To do: Starting at the line that holds "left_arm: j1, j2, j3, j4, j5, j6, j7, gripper" and stopping at the line that holds "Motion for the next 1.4", restate the records below word for word, with both of those lines included.

++++ Extracted material

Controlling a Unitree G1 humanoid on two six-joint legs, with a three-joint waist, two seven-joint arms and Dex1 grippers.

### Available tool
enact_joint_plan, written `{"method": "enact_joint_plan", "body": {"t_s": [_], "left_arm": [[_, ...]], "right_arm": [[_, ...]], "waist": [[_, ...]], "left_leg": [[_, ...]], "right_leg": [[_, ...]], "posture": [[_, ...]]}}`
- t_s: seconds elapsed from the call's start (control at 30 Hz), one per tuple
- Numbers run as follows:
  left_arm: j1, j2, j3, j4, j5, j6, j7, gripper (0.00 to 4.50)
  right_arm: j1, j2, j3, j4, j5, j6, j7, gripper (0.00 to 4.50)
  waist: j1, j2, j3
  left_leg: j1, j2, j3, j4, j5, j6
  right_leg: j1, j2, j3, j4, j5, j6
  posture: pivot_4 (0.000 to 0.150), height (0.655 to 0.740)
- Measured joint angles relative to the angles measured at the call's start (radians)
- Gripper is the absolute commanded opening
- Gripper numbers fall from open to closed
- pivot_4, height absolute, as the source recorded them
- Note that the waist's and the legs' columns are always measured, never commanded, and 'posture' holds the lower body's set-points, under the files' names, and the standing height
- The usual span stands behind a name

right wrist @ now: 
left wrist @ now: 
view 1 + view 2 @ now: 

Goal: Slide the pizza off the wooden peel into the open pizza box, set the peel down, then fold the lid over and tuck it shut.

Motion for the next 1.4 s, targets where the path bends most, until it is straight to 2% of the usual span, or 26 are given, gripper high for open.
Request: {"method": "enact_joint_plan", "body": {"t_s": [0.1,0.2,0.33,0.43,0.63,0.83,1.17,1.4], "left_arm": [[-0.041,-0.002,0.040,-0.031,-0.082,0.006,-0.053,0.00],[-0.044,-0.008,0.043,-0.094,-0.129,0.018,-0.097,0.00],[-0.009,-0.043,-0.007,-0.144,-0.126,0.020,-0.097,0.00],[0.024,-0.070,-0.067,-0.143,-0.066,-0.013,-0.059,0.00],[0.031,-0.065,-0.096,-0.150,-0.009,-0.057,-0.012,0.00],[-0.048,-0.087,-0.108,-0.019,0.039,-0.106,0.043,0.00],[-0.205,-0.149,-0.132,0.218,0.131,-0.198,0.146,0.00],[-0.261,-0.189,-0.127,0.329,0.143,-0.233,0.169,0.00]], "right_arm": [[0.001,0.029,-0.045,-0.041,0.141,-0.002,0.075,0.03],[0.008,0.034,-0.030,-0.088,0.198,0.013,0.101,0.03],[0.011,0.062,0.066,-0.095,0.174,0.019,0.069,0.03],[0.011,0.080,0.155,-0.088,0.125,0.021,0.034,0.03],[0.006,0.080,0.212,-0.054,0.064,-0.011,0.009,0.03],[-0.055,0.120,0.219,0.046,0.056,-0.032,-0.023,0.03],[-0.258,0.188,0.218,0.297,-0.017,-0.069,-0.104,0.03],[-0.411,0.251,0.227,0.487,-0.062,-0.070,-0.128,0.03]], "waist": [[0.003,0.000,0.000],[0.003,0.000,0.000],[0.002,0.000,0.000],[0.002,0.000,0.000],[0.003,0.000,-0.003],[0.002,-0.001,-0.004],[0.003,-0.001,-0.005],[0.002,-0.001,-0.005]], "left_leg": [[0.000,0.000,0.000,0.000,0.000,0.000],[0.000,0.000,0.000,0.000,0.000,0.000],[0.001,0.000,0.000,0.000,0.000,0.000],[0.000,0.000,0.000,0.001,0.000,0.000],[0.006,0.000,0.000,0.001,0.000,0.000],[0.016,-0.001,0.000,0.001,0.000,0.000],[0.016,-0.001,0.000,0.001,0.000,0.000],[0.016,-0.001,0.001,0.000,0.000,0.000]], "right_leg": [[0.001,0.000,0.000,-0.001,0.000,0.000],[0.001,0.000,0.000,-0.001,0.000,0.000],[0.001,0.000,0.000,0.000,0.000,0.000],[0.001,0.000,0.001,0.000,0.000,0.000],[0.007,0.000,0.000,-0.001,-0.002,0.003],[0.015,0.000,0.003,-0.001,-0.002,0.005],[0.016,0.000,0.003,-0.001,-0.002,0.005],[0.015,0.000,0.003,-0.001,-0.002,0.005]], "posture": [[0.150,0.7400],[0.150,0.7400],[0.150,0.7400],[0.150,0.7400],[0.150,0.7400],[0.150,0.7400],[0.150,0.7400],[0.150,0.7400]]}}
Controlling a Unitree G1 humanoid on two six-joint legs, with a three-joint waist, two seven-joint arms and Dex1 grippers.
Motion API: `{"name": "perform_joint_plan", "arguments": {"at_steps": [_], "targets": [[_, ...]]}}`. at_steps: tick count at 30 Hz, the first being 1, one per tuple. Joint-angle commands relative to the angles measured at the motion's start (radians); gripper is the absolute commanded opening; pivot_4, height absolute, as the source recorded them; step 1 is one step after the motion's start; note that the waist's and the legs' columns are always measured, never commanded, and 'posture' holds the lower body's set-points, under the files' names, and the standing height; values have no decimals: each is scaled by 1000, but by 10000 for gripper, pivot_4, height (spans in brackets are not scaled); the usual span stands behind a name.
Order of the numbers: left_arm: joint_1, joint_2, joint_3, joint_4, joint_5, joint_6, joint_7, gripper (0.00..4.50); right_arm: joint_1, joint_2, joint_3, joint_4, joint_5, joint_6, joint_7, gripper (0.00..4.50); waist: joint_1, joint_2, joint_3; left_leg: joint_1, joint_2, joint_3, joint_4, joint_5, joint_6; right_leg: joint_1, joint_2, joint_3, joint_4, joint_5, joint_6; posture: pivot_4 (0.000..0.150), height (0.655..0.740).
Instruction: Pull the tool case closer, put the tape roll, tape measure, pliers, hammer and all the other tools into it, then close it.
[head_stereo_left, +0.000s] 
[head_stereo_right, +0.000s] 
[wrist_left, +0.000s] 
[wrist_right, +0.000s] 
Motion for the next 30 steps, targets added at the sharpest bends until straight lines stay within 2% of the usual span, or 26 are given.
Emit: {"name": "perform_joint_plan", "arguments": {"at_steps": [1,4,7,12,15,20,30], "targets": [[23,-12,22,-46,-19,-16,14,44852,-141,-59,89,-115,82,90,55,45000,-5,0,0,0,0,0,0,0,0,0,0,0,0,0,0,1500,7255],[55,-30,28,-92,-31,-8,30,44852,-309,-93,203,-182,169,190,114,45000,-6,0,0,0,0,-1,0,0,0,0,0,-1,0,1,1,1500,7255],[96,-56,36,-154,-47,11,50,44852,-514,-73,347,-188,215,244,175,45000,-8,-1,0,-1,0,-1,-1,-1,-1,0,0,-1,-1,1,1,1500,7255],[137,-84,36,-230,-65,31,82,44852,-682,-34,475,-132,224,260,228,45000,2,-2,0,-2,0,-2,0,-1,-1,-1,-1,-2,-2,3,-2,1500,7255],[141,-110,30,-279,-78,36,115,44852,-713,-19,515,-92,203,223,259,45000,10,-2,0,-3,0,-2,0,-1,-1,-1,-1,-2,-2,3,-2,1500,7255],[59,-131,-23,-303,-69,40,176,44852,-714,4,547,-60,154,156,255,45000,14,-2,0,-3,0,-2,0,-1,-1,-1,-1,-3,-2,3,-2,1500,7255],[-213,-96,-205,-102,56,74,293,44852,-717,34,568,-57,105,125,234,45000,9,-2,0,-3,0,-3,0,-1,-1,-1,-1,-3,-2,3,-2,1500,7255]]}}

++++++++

Solution to the problem:
  left_arm: j1, j2, j3, j4, j5, j6, j7, gripper (0.00 to 4.50)
  right_arm: j1, j2, j3, j4, j5, j6, j7, gripper (0.00 to 4.50)
  waist: j1, j2, j3
  left_leg: j1, j2, j3, j4, j5, j6
  right_leg: j1, j2, j3, j4, j5, j6
  posture: pivot_4 (0.000 to 0.150), height (0.655 to 0.740)
- Measured joint angles relative to the angles measured at the call's start (radians)
- Gripper is the absolute commanded opening
- Gripper numbers fall from open to closed
- pivot_4, height absolute, as the source recorded them
- Note that the waist's and the legs' columns are always measured, never commanded, and 'posture' holds the lower body's set-points, under the files' names, and the standing height
- The usual span stands behind a name

right wrist @ now: 
left wrist @ now: 
view 1 + view 2 @ now: 

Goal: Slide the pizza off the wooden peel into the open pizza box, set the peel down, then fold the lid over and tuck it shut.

Motion for the next 1.4 s, targets where the path bends most, until it is straight to 2% of the usual span, or 26 are given, gripper high for open.

Nothing more is needed for this exercise.